In this post I will be taking a look at the diversity of the junior partner to Trebouxia: Asterochloris. Originally described by Elisabeth Tschermak-Woess in 1980, Asterochloris was subsequently merged with Trebouxia before being split out again on the basis of sequence data in the late 1990s. For the most part, Asterochloris is thought to be restricted to associations with lichens in two closely related families, Cladoniaceae and Stereocaulaceae. However, this includes Cladonia, one of the more charismatic (and ecologically important) lichen groups, so Asterochloris has been extensively sampled.
Sequences were obtained and analysed as described previously, except that I decided to use a command-line application to remove redundant sequences instead of the GUI-based program MetaPIGA. In addition to being easier to automate, this has the advantage of being much better documented and WAY faster:
usearch -cluster_fast Asterochloris_ITS.fa -id 1 -centroids Asterochloris_ITS_nr.fa -uc Asterochloris_ITS_groups.txt
This works on unaligned sequences and produces a file of non-redundant sequences in addition to the list of groups, which can be used directly for alignment and phylogenetic inference. The detailed steps of this analysis are here. Datasets can be found here.

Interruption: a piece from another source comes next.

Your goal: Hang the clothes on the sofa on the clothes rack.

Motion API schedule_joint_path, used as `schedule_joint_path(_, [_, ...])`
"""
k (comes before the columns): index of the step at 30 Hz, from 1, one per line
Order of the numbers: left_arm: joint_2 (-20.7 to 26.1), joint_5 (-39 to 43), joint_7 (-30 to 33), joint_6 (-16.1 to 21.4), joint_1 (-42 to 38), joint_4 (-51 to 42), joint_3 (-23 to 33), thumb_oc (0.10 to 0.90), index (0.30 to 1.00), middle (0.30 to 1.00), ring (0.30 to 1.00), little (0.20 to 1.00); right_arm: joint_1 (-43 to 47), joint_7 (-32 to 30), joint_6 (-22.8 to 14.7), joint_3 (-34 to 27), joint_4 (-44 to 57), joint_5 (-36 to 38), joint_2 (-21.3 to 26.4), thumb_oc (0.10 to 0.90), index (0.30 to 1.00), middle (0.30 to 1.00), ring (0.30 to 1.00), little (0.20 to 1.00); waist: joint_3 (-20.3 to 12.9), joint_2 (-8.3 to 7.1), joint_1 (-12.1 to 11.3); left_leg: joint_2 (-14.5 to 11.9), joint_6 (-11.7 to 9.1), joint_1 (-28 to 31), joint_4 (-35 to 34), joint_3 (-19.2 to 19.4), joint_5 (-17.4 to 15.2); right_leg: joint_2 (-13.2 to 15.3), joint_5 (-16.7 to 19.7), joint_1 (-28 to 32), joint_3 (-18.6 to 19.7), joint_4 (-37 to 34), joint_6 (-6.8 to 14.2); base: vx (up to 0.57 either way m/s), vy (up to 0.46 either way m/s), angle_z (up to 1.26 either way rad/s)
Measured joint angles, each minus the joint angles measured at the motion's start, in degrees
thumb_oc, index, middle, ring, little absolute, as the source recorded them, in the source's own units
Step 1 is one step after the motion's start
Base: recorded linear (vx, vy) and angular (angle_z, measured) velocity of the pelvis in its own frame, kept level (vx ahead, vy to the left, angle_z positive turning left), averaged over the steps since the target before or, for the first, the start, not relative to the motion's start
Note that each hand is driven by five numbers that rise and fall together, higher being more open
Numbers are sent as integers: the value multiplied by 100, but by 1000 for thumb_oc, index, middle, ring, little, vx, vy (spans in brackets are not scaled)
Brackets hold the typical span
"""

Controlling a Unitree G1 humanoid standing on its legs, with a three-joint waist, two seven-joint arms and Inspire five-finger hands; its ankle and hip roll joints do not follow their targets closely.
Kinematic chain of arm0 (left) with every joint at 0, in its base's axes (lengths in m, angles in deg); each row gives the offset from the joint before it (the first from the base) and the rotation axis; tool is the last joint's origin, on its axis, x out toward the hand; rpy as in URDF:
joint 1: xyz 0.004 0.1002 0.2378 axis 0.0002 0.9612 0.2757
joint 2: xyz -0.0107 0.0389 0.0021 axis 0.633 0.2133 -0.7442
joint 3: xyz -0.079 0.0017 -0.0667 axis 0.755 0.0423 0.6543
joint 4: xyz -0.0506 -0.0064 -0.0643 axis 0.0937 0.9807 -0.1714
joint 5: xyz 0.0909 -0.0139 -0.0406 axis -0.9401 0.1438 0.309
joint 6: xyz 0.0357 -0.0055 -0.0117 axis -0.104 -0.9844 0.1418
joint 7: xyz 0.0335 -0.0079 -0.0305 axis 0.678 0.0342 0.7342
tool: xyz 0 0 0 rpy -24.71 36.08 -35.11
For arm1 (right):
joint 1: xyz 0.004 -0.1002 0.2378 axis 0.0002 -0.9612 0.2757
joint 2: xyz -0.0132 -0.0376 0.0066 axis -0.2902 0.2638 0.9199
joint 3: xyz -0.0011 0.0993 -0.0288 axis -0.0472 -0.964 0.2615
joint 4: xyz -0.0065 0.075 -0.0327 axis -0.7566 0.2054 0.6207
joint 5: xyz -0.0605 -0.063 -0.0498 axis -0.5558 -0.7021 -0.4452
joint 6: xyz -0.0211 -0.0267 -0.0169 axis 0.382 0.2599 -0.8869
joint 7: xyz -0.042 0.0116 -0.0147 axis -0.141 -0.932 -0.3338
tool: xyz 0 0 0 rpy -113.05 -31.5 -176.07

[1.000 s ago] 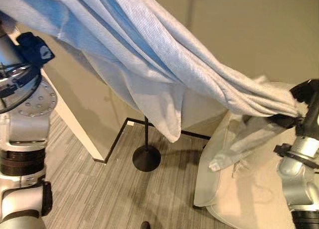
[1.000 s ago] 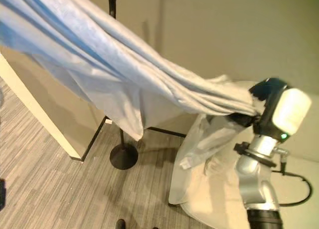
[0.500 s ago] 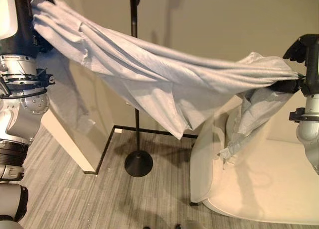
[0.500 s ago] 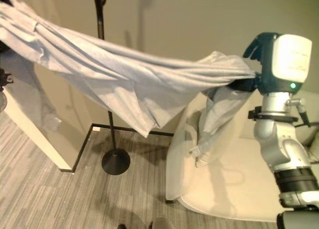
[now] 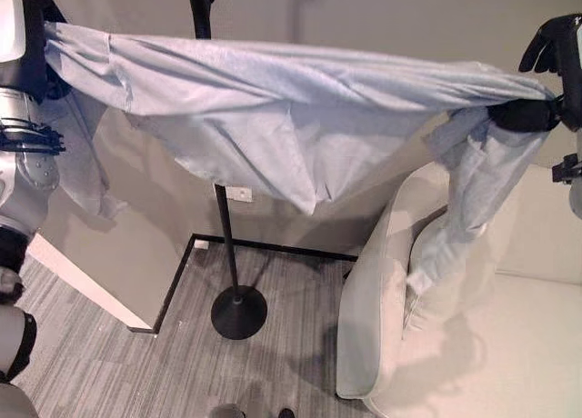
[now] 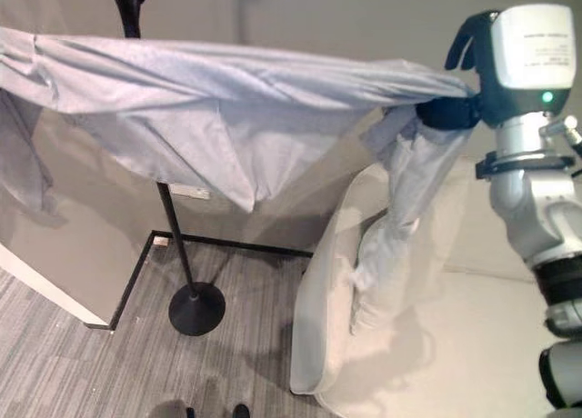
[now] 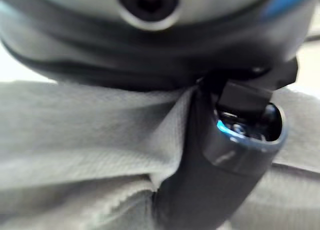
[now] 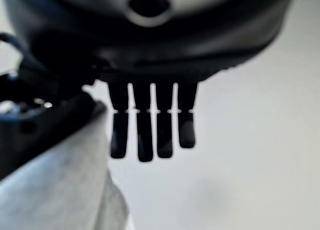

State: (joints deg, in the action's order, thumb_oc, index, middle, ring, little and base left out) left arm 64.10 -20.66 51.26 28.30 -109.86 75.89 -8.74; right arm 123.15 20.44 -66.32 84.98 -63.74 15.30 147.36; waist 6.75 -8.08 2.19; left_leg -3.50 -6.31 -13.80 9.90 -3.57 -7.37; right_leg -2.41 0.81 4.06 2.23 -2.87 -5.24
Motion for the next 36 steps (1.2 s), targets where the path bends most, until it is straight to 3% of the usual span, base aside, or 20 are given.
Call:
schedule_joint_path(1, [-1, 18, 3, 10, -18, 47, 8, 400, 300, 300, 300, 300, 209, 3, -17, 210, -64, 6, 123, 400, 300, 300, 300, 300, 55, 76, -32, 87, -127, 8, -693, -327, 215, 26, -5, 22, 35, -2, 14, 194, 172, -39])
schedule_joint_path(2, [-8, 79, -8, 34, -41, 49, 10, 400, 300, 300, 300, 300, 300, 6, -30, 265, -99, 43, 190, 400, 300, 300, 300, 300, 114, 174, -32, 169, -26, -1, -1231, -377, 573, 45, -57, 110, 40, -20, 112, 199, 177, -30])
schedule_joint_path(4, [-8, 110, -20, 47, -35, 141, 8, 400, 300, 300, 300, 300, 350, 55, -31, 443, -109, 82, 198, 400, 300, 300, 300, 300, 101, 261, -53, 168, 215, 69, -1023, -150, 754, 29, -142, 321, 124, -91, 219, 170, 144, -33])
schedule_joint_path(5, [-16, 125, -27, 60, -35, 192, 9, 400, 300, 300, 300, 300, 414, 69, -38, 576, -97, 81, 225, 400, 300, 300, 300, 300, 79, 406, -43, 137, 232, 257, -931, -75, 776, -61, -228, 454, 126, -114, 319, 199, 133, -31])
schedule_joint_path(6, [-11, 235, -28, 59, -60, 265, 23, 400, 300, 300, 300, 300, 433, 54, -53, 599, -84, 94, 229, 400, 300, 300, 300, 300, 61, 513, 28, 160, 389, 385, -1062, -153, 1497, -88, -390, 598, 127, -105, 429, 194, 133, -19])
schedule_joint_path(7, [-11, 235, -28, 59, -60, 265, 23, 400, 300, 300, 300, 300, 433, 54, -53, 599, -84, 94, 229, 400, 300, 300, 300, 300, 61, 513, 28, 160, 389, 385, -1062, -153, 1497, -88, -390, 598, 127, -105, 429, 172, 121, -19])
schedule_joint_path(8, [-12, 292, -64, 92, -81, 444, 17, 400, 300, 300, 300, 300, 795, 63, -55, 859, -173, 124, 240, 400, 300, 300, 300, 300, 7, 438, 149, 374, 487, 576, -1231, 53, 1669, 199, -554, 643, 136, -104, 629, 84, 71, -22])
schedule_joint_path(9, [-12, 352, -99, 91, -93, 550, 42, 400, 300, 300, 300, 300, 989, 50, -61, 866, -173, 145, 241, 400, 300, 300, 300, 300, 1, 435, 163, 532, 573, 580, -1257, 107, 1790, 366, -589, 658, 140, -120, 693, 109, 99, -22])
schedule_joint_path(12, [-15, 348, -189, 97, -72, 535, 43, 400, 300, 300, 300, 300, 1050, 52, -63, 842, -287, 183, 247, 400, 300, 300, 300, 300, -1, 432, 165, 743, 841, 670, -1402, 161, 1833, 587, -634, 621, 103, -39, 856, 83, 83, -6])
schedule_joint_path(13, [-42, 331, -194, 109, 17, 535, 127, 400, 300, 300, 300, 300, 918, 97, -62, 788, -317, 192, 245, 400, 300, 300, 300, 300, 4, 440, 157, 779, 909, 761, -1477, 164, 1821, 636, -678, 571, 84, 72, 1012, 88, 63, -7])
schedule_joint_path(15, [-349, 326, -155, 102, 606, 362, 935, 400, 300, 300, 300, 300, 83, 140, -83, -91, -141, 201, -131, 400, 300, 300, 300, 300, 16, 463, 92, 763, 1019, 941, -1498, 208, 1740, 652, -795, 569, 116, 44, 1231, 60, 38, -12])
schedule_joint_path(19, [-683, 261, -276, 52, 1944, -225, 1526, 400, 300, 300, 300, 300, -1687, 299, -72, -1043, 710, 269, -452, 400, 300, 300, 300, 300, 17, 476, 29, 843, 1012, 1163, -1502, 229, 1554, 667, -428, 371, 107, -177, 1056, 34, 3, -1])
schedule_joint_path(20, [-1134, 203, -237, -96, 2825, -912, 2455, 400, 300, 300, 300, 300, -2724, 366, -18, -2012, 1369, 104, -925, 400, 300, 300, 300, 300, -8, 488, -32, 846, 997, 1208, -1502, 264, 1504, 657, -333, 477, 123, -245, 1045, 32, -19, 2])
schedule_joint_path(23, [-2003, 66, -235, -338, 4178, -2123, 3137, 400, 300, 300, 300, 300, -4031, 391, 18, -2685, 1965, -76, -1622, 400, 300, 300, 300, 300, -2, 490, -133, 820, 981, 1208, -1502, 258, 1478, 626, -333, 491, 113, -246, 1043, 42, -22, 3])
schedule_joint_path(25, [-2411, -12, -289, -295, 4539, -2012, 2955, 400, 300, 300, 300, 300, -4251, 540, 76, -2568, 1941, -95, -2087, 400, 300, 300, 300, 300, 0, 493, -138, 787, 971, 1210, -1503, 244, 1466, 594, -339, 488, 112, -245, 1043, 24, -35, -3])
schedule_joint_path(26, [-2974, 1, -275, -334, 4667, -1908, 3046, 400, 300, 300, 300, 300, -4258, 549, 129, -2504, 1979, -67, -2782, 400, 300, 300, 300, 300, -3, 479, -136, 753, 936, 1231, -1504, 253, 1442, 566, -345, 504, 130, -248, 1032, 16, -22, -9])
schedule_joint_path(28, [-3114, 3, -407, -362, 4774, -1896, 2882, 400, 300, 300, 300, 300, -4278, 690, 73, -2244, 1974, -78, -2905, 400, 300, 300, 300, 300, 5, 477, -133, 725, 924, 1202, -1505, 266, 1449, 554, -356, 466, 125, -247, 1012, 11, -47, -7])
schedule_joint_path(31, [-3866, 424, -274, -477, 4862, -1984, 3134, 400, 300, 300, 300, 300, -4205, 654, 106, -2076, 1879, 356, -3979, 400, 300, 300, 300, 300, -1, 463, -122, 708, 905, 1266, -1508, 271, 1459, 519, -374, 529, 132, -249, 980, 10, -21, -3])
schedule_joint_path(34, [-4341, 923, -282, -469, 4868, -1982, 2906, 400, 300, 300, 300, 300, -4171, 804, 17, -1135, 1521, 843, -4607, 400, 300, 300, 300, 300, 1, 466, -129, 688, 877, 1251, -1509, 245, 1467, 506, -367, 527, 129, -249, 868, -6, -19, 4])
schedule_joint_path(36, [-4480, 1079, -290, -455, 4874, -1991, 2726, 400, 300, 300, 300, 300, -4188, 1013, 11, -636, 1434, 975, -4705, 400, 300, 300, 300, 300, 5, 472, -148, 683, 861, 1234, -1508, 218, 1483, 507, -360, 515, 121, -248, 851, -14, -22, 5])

The resulting phylogeny, colour-coded by algal species names looks like this:
Asterochloris ITS phylogeny color-coded by species (light blue: A. irregularis, red: A. glomerata, dark blue: A. phycobiontica, dark green: A. magna, ornage: A. excentrica, purple: A. italiana, light green: A. erici, grey: A. sp.). Sequences recovered from multiple names species are in black. Black circles indicate aLRT support >= 0.9
The structure of the tree looks quite similar to that of Trebouxia, and this paper argues that many of these clusters represent distinct species. However, the sequence divergence within the genus is much, much lower than it is for Trebouxia:
Trebouxia and Asterochloris ITS trees with branch lengths drawn to the same scale
This has more to do with the huge amount of sequence divergence within Trebouxia than it does any lack of diversity in Asterochloris. Most of Asterochloris clusters above have at least 2% sequence divergence from one another, so it’s not unreasonable to consider them different species.

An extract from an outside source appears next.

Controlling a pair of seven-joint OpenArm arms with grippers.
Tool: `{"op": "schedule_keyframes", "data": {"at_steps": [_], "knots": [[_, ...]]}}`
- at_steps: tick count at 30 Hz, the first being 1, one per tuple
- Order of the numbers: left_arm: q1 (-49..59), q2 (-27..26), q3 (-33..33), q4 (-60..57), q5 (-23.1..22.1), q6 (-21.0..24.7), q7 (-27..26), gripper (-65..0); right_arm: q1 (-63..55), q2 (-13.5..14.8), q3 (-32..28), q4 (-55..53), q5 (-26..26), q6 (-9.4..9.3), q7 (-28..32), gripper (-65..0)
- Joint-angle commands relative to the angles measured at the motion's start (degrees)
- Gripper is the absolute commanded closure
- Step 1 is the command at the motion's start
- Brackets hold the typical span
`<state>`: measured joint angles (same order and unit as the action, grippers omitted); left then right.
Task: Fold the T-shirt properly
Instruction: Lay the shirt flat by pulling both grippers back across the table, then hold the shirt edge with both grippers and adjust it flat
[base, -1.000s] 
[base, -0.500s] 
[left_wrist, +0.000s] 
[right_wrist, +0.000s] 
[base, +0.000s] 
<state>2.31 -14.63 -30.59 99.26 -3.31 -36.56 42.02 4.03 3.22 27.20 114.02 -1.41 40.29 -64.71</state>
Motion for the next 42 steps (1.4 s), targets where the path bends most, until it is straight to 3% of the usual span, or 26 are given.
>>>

The named representatives of three species (A. phycobiontica (dark blue), A. erici (light green) and A. excentrica (light blue) ) form coherent clusters in the tree. Strains identified as A. glomerata (red), A. magna (dark green) and A. irregularis (orange) each fall into two clusters, though it is difficult to see for the latter two species because some of the sequences are identical to those from representatives of other species and are thus labeled black. Two additional species, A. italiana and A. pyriformis are only represented by sequences that are identical to sequences from other species.

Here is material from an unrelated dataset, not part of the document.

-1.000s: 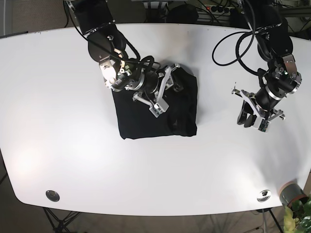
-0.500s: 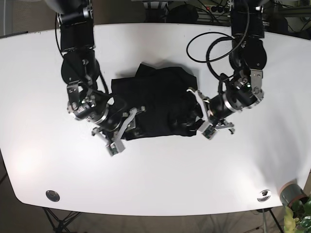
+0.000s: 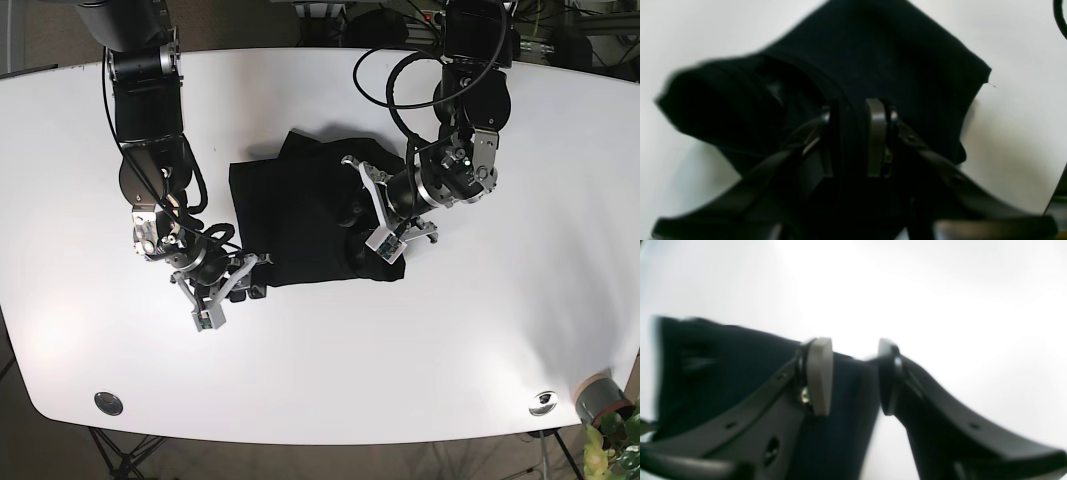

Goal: Fold the T-shirt properly
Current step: 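Release the right gripper and press the folded bundle with both grippers, then grasp the folded bundle's sides with both grippers and square it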

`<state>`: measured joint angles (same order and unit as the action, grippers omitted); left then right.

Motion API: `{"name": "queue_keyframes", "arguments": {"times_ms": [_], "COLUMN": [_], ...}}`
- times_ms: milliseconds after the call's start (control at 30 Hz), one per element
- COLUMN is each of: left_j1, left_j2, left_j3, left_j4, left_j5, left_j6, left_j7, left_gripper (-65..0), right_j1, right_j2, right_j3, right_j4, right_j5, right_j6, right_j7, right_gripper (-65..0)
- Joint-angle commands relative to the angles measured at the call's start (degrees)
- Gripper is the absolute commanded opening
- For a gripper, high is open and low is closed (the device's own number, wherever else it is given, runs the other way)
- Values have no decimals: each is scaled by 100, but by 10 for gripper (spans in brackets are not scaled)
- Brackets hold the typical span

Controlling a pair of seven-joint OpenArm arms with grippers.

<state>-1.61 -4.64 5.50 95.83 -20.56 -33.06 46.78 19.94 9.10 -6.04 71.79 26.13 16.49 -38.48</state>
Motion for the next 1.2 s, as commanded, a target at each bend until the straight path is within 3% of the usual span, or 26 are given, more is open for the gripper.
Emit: {"name": "queue_keyframes", "arguments": {"times_ms": [0,233,433,700,867,1033,1167], "left_j1": [77,191,104,-204,-450,-776,-890], "left_j2": [-59,-147,-481,-964,-990,-964,-832], "left_j3": [9,0,9,17,26,193,176], "left_j4": [21,-497,-1148,-1412,-1614,-1737,-1403], "left_j5": [-103,-103,-103,-111,-111,-147,-164], "left_j6": [-4,-13,-4,-30,-30,-30,-30], "left_j7": [-252,-261,-261,-261,-261,-261,-252], "left_gripper": [-532,-532,-532,-532,-532,-533,-535], "right_j1": [190,401,551,252,-258,-645,-926], "right_j2": [26,272,298,334,360,360,325], "right_j3": [-103,-473,-710,-710,-710,-710,-411], "right_j4": [-238,-1232,-1909,-1759,-1021,-291,184], "right_j5": [125,117,134,178,143,134,134], "right_j6": [78,78,78,61,34,26,26], "right_j7": [485,1461,2076,2085,2076,1646,1496], "right_gripper": [-442,-442,-442,-528,-518,-523,-520]}}
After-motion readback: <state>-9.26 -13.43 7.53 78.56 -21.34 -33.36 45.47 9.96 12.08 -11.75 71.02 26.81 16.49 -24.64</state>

As for the host association patterns, the vast majority of isolates are from members of the genera Cladonia (blue), Lepraria (red) and Stereocaulon (purple):
Asterochloris ITS phylogeny color-coded by host genus ( dark blue: Cladonia, red: Lepraria, purple: Stereocaulon, light blue: Pilophorus, dark green: Anzina, light green: Varicellaria, orange: Diploschistes, grey: unknown/other). Sequences recovered from multiple names species are in black. Black circles indicate aLRT support >= 0.9
There are also photobionts of Cladia, Pilophorus, Pycnothelia, Anzina, Diploschistes, Ochrolechia, Varicellaria and Xanthoria. The first three of these are closely related to Cladonia, while the others are a diverse assemblage of lichens. With the exception of Xanthoria, none of these genera have been found to associate with Trebouxia. Xanthoria is listed as the host for A. italiana in GenBank, but the authors make no mention of this in their paper and the host is not listed in the culture collection info, so it should probably be taken with a grain of salt.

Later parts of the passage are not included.